Noah Riseman, Mick Dodson and Craig Greene based themselves in Perth while Allison and Mary Anne headed to Albany where Vernice Gillies and Malcolm Traill made us very welcome at the Western Australian Museum 31 August to 1 September. Vernice Gillies organised several community members to come in and shared her own stories about her Great Uncle Jack’s World War 2 service in New Guinea, which included being taken prisoner by the Japanese. She spoke about the impact his service had upon his later life and on the family more generally. Vernice also talked about her father’s experience with Italian internees during the war, and about her mother’s stolen generation story.
Aden Eades and his sister Eliza Woods spoke to us about the World War 2 service of their father Frederick Eades, who spent the first years of the war working on a cargo ship and as a labourer before joining the AIF in 1942 and serving in Borneo. Frederick enlisted willingly, but did not receive recognition when he returned from the war, nor did he receive benefits or land. Indeed, it was particularly galling for him that those with whom he served in the war received grants of land. Both Eliza and Aden feel strongly that all aboriginal servicemen and women deserve much greater recognition.

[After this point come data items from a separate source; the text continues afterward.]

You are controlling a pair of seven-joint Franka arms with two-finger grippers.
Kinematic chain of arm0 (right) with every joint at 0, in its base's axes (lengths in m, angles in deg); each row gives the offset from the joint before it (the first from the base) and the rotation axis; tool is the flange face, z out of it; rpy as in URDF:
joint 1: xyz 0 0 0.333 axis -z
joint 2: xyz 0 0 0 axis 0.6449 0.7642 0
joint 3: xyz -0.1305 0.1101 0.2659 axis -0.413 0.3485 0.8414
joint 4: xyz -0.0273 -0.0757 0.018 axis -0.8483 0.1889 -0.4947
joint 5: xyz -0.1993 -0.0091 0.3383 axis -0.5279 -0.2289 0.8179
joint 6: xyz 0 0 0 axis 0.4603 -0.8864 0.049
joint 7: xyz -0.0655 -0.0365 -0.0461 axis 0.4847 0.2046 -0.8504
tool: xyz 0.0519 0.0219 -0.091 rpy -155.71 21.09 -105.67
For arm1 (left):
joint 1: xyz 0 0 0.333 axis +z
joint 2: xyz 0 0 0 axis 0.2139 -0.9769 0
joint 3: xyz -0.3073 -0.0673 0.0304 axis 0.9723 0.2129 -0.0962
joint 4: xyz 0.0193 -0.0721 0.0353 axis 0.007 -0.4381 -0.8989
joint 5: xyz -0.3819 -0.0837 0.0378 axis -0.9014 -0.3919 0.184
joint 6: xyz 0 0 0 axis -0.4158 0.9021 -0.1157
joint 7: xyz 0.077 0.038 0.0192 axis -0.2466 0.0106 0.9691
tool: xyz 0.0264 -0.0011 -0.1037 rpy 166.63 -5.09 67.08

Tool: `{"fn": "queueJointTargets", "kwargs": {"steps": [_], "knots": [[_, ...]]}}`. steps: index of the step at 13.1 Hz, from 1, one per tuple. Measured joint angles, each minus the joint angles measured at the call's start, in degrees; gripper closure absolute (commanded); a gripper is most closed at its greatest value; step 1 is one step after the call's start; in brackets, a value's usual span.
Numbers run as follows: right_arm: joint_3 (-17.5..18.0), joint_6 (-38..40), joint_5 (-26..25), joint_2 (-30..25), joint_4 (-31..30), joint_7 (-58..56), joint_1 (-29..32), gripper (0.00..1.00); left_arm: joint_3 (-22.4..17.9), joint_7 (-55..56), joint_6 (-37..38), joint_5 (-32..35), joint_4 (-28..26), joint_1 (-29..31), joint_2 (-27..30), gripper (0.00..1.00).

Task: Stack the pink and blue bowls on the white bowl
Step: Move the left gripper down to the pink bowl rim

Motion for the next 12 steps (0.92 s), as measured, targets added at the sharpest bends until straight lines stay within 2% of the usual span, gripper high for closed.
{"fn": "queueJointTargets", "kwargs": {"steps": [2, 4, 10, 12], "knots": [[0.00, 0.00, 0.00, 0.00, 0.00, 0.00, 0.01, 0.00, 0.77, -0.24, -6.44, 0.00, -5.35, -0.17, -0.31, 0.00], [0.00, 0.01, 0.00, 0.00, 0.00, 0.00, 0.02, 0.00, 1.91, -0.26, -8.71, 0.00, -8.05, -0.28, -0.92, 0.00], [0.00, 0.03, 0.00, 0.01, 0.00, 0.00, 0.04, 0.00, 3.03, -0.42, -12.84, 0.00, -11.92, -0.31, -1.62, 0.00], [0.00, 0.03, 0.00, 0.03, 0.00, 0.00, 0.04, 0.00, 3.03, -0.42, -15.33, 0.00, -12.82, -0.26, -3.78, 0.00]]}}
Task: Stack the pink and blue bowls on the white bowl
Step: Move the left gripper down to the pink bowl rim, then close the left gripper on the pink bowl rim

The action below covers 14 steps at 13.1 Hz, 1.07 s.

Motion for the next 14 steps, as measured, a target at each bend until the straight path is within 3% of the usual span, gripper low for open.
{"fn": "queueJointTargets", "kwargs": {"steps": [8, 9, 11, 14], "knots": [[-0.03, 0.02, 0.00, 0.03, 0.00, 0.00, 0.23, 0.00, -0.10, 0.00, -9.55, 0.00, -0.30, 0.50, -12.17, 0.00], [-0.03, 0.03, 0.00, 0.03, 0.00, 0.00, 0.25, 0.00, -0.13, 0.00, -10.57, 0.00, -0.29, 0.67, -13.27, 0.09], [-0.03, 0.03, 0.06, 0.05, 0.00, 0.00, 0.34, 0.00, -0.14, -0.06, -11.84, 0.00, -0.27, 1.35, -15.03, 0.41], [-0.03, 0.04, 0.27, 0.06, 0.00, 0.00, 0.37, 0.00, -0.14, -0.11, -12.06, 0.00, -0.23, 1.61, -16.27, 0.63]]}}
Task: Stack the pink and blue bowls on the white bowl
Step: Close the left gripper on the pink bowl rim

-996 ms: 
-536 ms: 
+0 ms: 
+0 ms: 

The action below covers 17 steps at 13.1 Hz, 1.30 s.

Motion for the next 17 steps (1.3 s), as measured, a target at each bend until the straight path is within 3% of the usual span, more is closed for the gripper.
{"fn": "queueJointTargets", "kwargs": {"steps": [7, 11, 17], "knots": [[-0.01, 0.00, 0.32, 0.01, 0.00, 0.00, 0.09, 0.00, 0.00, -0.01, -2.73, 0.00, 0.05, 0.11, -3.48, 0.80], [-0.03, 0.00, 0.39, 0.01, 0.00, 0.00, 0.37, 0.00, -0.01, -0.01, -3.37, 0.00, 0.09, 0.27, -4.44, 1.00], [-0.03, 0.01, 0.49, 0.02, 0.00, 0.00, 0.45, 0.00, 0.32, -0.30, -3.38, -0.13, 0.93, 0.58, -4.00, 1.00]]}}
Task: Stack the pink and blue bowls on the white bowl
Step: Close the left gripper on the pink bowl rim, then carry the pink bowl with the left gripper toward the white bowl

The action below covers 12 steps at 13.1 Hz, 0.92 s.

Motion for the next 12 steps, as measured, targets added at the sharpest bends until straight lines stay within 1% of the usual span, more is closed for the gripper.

Lester Coyne discussed his uncle’s service, and his family and people’s relationship with war. Lester’s uncle Jack served during in the Pacific during World War 2,and Lester’s father was in charge of Italian internees and POWs during the same war. Lester’s family did not receive soldier settlement, much to their disappointment, but did work on land clearing on others’ plots. Lester discusses at length themes such as the environment, the evil of war, the Stolen Generations, the concept of ‘blood’ in determining aboriginality, family discipline and African-American soldiers in Australia. John Edwards also told us a story about an unidentified Aboriginal soldier from Esperance who undertook a daring rescue in World War 2.